Opinión
Regresos
Hubo un tiempo en el que había tanto futuro en el futuro que apenas nadie hablaba del pasado. Dejamos de ir a él, al pasado, de visitarlo, casi al mismo tiempo que dejamos de ir a comer a casa de los padres el domingo. Después de todo, los padres eran el pasado también y actuaban como un freno para la carrera hacia ese futuro henchido de horizonte. De vez en cuando los llamabas por teléfono al objeto de cumplir con ese pretérito remoto, cada día más desdibujado por la niebla de la memoria. Hasta la poesía que, según Celaya, era un arma cargada de futuro, empezó a parecer antigua. No es que la gente hubiera leído antes poesía, la gente jamás ha leído poesía, como jamás ha ido a Malasia, pero nos gustan las historias que vienen de lugares exóticos.

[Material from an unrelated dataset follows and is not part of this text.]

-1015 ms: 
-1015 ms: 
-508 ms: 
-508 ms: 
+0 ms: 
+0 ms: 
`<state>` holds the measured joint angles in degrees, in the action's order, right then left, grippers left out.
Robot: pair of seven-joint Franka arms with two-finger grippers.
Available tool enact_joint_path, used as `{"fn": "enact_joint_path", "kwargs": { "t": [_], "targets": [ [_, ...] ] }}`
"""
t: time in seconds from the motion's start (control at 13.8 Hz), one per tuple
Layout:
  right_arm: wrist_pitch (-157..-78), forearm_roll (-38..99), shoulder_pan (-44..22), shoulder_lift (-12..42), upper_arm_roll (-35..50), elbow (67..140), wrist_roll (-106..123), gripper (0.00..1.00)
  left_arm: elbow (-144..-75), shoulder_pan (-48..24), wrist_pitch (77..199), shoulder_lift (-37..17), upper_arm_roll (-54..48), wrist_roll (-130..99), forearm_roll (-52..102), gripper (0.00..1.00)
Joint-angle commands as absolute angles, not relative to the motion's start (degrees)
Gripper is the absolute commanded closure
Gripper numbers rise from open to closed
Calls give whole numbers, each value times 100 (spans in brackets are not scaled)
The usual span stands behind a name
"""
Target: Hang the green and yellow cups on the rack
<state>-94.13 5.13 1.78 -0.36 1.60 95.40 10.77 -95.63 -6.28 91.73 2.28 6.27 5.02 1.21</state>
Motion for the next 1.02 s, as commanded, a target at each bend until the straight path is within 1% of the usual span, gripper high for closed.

La poesía es una forma de exotismo. Empezar el año leyendo a Blas de Otero, por poner un ejemplo, es una experiencia tan brutal como la de viajar a Tailandia. Y más provechosa, sin duda. A ver, no se trata de un provecho inmediato. No tiene usted que pasar por las humillaciones que se pasan en los aeropuertos ni sufrir un cambio horario ni dormir en un hotel con un ventilador en el techo de la habitación… Todo eso es más excitante (y más cansado) que acercarse a una librería y solicitar una antología del poeta. Comprar un libro y meterse en la cama con él puede parecer poco apasionante. Pero la poesía actúa con efectos retroactivos. A veces has de esperar al verano para que te hiera un poema leído en pleno invierno. Pasa también con algunos medicamentos; que liberan sus moléculas despacio, para que el efecto sea más duradero. Inversiones a largo plazo, en fin.
Pero nos hemos desviado del asunto, y el asunto es que el futuro se ha quedado vacío de futuro, se ha desinflado como un globo, mientras que el pasado continúa intacto, a la espera de que le hagamos una visita. Ahí siguen los padres, incluso los abuelos, dispuestos a echar una mano en lo que haga falta. Ahí siguen las novelas de Tolstoi o Dostoievski, por mencionar dos rusos. Y ahí sigue la poesía de Celaya u Otero, los dos primeros españoles que se nos han venido a la cabeza. Tal vez regresando a ellos y a la filosofía, el futuro, milagrosamente, vuelva a florecer.